“Pour a double gin,
here’s to your double chin”
Back when Adam Sandler was, you know, tolerable, he did rom-coms like 1998’s The Wedding Singer and where even moderately successful films go, musical theatre adaptations surely follow. Tim Herlihy adapts his own screenplay along with lyricist Chad Beguelin, and original music comes from Matthew Sklar, and the result is a perfectly competent piece of musical theatre which is fun without ever really being fantastic.
Opening at Leicester’s Curve ahead of a 8 month long UK tour (dates and venue at the end of this review), you can see where Nick Winston’s production has made its key decisions – Francis O’Connor’s set has its eye on quick get-outs and so Jack Henry’s video projections do a lot of the heavy lifting in setting the 80s milieu. And the casting mixes West End reliability with TV name recognition, the cherry on the cake of course being Ruth Madoc.
But for all its way with a one-liner and any number of 80s references, there’s no denying the slightness of the plot and its lack of anything approaching dramatic tension or genuine characterisation. So the production has to rely on the fortunately immense acres of charm that Jon Robyns has as his disposal as the heart-sore Robbie, and Cassie Compton as his sweet colleague Julia are able to generate against the odds.
I still can’t look at Ray Quinn without seeing his murdering Scouse schoolboy from Brookside so his physicality now is even more disturbing, although suited here to his love rat Glen, and Roxanne Pallett does her best with flimsy writing as Julia’s best friend. Ruth Madoc as Robbie’s grandmother appears to be having the time of her life but only Samuel Holmes as one of Robbie’s bandmates manages to really break through in the supporting cast.

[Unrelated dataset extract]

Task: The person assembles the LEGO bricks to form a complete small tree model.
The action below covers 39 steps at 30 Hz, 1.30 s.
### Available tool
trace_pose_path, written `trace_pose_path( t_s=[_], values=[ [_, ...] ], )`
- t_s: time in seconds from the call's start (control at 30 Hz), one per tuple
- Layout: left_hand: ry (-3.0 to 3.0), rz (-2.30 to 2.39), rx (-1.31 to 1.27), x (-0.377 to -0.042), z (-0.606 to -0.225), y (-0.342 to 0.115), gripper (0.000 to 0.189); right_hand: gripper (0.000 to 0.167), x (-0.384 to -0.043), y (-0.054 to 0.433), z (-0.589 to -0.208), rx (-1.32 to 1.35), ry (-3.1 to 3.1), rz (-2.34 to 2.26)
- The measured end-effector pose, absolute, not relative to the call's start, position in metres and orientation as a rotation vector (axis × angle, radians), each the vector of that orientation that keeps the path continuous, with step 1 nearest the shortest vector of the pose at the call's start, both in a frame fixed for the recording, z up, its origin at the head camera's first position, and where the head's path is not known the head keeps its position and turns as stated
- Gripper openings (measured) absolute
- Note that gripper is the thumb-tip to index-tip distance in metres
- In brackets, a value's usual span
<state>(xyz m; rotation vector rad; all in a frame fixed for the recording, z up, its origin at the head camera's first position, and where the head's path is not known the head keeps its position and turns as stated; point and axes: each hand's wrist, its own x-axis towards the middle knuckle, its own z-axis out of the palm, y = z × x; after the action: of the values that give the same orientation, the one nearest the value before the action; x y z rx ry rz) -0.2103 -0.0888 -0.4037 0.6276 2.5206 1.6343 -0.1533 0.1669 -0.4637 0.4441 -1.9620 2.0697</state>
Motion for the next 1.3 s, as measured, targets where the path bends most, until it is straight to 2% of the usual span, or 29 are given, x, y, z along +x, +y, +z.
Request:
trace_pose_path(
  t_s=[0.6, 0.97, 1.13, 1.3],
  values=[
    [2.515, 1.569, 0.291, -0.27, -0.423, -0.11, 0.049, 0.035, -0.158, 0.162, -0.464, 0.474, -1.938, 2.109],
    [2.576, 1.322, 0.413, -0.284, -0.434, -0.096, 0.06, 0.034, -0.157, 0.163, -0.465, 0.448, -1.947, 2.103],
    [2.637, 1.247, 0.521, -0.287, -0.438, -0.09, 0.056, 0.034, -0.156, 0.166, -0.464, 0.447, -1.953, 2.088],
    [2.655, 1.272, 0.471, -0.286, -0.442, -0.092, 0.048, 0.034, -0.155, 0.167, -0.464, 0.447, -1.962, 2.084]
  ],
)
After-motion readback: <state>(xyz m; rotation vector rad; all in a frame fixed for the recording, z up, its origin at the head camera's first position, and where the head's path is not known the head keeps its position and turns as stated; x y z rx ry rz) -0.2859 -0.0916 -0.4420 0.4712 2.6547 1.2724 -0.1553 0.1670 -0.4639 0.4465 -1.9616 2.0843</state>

The Wedding Singer is undoubtedly cheesy and it is fun in its best moments, Winston’s choreography having a lot to do with this. And Jon Robyns makes for the kind of leading man it’s hard to resist, his approachable everyman appeal perfect for the role here. His performance certainly elevates the material and it is for him, rather than the show at large, that you’ll say ‘I do’.